■ Required action ■
Every line below that contains the word "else" must be copied.

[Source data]
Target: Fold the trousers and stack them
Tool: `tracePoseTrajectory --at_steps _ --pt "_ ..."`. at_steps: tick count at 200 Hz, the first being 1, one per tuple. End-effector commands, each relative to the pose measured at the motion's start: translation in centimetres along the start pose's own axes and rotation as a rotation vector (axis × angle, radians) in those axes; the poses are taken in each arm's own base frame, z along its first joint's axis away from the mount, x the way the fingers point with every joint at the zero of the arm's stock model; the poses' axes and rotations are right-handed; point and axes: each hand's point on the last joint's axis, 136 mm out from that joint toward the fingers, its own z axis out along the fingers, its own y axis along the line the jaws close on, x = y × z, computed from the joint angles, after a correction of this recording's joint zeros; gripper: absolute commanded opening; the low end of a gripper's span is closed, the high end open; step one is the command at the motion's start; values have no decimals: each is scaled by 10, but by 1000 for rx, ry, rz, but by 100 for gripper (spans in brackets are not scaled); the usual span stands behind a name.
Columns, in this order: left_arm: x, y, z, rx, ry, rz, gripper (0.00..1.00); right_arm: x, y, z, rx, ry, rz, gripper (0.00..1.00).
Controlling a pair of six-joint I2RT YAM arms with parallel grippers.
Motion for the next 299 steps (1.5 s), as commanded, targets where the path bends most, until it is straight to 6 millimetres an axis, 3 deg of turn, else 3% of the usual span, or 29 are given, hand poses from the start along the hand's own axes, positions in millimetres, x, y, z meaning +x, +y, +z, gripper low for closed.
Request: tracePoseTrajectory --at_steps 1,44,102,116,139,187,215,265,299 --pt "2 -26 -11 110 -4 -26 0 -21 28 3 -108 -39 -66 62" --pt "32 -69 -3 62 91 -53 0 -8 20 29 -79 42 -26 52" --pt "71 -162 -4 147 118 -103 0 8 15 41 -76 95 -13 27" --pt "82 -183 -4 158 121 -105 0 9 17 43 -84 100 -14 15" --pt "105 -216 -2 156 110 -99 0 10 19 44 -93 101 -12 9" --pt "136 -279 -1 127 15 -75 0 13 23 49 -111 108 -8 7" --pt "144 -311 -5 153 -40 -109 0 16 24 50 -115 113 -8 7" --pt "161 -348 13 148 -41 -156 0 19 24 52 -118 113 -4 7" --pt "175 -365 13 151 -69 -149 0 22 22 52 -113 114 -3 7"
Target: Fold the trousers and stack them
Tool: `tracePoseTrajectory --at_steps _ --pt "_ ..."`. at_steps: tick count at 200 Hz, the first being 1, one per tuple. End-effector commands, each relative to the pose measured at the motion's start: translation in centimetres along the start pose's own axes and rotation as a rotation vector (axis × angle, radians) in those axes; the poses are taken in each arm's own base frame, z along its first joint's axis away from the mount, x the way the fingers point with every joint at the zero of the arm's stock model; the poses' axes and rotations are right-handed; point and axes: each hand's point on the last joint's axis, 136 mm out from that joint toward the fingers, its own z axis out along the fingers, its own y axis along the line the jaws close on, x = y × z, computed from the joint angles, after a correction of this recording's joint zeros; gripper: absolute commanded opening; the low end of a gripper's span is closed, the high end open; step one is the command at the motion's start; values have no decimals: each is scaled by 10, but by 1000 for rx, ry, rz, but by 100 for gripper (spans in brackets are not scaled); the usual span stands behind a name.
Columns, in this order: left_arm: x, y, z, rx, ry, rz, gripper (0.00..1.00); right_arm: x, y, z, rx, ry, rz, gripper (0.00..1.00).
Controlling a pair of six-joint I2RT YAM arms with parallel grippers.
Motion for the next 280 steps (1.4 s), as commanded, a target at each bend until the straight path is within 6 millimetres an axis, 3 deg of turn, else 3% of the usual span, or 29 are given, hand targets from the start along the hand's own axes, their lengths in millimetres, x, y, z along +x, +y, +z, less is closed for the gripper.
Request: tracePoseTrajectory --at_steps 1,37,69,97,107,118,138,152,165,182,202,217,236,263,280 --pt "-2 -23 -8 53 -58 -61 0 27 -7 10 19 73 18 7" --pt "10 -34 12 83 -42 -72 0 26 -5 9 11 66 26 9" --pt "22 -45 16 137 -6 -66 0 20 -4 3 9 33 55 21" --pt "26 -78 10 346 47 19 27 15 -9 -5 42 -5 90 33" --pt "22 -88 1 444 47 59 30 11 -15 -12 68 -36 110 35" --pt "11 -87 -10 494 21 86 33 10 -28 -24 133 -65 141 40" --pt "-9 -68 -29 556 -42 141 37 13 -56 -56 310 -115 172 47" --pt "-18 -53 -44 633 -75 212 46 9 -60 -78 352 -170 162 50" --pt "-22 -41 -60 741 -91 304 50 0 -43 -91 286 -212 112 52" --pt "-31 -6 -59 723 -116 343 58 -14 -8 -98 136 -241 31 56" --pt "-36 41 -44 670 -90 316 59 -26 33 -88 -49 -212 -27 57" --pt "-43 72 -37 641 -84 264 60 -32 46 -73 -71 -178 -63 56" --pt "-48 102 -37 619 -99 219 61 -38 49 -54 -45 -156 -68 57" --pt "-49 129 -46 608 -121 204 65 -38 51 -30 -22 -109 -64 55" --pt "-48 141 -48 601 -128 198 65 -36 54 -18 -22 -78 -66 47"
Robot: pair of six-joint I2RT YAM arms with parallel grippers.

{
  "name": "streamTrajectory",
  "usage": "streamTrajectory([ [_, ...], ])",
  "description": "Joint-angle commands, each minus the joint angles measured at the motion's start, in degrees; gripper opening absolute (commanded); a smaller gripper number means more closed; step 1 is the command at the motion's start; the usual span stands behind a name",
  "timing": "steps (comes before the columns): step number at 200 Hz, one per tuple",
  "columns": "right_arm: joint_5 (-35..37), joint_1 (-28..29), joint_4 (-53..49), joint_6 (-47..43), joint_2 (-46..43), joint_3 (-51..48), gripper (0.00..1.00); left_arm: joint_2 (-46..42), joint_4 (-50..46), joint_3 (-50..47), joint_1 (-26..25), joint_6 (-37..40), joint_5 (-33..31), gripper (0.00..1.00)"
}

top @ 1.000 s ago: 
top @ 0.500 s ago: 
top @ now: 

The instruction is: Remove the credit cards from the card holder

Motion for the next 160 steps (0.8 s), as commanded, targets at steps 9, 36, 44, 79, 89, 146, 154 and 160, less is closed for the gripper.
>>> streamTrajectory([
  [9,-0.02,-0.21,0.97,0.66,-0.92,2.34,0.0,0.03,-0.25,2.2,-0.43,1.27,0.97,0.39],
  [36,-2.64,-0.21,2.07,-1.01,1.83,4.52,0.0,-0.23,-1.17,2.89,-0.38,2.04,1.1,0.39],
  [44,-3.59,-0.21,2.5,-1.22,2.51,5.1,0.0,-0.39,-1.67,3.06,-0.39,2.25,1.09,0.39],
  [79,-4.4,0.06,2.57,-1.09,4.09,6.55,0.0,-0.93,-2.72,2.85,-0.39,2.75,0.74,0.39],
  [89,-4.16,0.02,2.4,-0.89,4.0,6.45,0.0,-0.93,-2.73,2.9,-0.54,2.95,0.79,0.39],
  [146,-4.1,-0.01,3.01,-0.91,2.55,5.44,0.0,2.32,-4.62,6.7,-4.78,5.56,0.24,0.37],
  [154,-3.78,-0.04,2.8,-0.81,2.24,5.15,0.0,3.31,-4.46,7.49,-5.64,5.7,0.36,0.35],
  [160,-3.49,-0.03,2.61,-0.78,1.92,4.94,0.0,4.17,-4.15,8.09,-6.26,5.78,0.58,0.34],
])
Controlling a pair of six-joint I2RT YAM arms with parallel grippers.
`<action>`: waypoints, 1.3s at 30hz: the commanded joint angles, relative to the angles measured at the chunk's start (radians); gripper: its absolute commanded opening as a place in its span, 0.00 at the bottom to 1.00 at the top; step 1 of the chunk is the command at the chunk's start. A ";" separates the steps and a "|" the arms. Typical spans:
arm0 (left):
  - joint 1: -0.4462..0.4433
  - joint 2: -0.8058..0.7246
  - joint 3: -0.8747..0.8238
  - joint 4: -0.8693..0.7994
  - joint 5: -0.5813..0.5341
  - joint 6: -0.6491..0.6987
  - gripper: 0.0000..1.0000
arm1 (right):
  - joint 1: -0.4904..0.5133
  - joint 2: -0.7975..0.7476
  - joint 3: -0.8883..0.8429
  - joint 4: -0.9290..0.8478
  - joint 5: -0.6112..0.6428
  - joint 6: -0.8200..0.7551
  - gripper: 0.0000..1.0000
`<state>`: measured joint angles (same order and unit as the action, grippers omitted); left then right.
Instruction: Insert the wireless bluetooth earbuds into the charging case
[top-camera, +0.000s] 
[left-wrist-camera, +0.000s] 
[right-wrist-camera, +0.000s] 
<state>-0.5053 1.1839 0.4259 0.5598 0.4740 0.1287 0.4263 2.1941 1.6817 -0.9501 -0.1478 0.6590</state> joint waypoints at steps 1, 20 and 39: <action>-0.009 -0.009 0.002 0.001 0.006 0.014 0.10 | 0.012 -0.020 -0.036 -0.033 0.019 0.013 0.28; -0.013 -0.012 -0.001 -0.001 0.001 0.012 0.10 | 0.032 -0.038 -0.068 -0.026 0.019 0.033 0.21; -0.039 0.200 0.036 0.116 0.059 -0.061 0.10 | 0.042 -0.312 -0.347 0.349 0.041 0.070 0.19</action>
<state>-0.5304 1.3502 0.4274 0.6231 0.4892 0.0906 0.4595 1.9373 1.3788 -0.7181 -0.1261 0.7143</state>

■ Output for this task ■
Motion for the next 299 steps (1.5 s), as commanded, targets where the path bends most, until it is straight to 6 millimetres an axis, 3 deg of turn, else 3% of the usual span, or 29 are given, hand poses from the start along the hand's own axes, positions in millimetres, x, y, z meaning +x, +y, +z, gripper low for closed.
Motion for the next 280 steps (1.4 s), as commanded, a target at each bend until the straight path is within 6 millimetres an axis, 3 deg of turn, else 3% of the usual span, or 29 are given, hand targets from the start along the hand's own axes, their lengths in millimetres, x, y, z along +x, +y, +z, less is closed for the gripper.

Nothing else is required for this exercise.